Brother Ali chronology
| Mourning in America and Dreaming in Color (2012) | All the Beauty in This Whole Life (2017) | Secrets & Escapes (2019) |

= All the Beauty in This Whole Life =

All the Beauty in This Whole Life is the sixth full-length studio album by American rapper Brother Ali. It was released on May 5, 2017, via Rhymesayers Entertainment. Recording sessions took place at Stophouse Studios in Minneapolis. Entirely produced by Ant, it features guest appearances from Amir Sulaiman, Dem Atlas, Idris Phillips and Sa-Roc.

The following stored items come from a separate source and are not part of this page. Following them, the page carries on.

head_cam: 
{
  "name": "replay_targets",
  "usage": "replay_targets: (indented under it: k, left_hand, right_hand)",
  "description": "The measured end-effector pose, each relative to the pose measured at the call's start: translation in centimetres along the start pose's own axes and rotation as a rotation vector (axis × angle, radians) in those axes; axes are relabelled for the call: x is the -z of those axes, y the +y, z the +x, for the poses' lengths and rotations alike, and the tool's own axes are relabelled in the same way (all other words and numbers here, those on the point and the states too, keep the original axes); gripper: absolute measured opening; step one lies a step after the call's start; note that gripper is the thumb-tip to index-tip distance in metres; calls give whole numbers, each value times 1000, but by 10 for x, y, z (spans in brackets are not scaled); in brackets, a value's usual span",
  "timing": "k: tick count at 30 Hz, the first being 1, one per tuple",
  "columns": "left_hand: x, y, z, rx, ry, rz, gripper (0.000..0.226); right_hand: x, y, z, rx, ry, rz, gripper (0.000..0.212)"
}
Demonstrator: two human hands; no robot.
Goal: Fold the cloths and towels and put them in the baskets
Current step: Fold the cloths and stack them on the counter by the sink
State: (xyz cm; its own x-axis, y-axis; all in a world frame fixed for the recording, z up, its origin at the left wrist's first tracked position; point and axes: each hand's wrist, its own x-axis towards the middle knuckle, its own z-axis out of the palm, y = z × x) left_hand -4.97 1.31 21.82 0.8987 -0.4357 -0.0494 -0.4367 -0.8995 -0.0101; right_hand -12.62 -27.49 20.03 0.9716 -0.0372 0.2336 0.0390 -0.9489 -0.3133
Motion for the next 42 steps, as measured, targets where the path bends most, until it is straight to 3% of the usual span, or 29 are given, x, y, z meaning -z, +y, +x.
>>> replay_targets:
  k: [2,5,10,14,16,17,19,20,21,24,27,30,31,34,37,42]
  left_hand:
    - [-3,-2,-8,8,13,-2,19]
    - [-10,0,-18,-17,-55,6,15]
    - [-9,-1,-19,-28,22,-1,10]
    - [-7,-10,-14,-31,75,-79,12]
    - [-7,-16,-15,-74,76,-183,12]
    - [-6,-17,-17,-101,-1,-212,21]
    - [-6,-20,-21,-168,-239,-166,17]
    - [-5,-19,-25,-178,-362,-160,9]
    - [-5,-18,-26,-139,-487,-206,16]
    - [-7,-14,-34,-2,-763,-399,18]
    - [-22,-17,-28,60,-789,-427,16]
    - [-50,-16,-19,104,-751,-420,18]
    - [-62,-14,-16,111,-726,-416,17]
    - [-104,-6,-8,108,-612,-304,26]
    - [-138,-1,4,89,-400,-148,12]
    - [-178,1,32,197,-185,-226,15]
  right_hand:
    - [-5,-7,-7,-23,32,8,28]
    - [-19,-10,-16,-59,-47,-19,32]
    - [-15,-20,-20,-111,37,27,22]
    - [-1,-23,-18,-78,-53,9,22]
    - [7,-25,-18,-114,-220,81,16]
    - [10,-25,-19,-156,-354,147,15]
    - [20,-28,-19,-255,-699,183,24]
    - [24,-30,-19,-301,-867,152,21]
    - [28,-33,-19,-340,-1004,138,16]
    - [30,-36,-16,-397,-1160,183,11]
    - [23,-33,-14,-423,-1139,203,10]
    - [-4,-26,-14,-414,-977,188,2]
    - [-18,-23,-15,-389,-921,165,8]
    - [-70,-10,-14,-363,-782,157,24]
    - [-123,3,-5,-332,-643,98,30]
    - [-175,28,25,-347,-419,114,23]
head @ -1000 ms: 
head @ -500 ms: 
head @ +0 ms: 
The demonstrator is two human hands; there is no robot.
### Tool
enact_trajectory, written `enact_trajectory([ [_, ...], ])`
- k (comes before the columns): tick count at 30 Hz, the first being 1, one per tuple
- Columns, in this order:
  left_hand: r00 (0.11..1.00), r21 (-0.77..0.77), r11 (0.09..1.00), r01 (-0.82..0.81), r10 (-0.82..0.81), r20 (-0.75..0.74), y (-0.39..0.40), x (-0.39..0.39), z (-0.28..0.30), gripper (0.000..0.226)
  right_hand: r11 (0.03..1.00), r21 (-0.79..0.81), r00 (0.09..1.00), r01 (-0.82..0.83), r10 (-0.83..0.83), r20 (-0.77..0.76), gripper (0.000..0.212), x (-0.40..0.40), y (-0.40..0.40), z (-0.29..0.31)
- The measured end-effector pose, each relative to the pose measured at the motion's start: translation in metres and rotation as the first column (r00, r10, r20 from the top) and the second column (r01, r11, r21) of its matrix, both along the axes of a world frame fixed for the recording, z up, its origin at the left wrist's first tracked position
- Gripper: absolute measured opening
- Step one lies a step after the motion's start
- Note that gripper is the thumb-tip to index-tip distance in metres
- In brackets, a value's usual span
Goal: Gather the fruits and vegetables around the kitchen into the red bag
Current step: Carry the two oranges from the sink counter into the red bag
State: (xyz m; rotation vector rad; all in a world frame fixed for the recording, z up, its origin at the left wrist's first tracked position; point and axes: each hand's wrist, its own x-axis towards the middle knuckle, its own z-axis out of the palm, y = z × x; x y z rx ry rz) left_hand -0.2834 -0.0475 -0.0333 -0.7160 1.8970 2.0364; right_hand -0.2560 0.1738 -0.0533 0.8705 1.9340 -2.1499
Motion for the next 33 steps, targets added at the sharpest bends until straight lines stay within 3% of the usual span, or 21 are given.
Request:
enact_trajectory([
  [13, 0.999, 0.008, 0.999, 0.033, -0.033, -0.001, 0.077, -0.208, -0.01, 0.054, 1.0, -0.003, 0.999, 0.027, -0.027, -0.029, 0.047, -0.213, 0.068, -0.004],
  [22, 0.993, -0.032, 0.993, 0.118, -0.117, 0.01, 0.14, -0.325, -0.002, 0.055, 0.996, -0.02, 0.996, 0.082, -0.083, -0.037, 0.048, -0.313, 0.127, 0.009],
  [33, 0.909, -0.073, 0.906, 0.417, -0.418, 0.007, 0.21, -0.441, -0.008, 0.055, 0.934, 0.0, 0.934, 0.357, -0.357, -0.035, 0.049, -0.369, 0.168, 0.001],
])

In the United States, the album peaked at number 125 on the Billboard 200, number 39 on the Top Album Sales, number 38 on the Top Current Album Sales, number 8 on the Independent Albums and number 18 on the Vinyl Albums charts.

==Background==
In late-March 2017, Brother Ali revealed album title, tracklist and release date.

The album touches on themes of his Muslim faith, and includes "Pray for Me", a track inspired by Brother Ali's experience with albinism, and "Out of Here", which references the suicides of his father and grandfather. The album marks Brother Ali's first album in five years.

== Critical reception ==

All the Beauty in This Whole Life was met with generally favorable reviews from music critics. At Metacritic, which assigns a normalized rating out of 100 to reviews from mainstream publications, the album received an average score of 80 based on six reviews.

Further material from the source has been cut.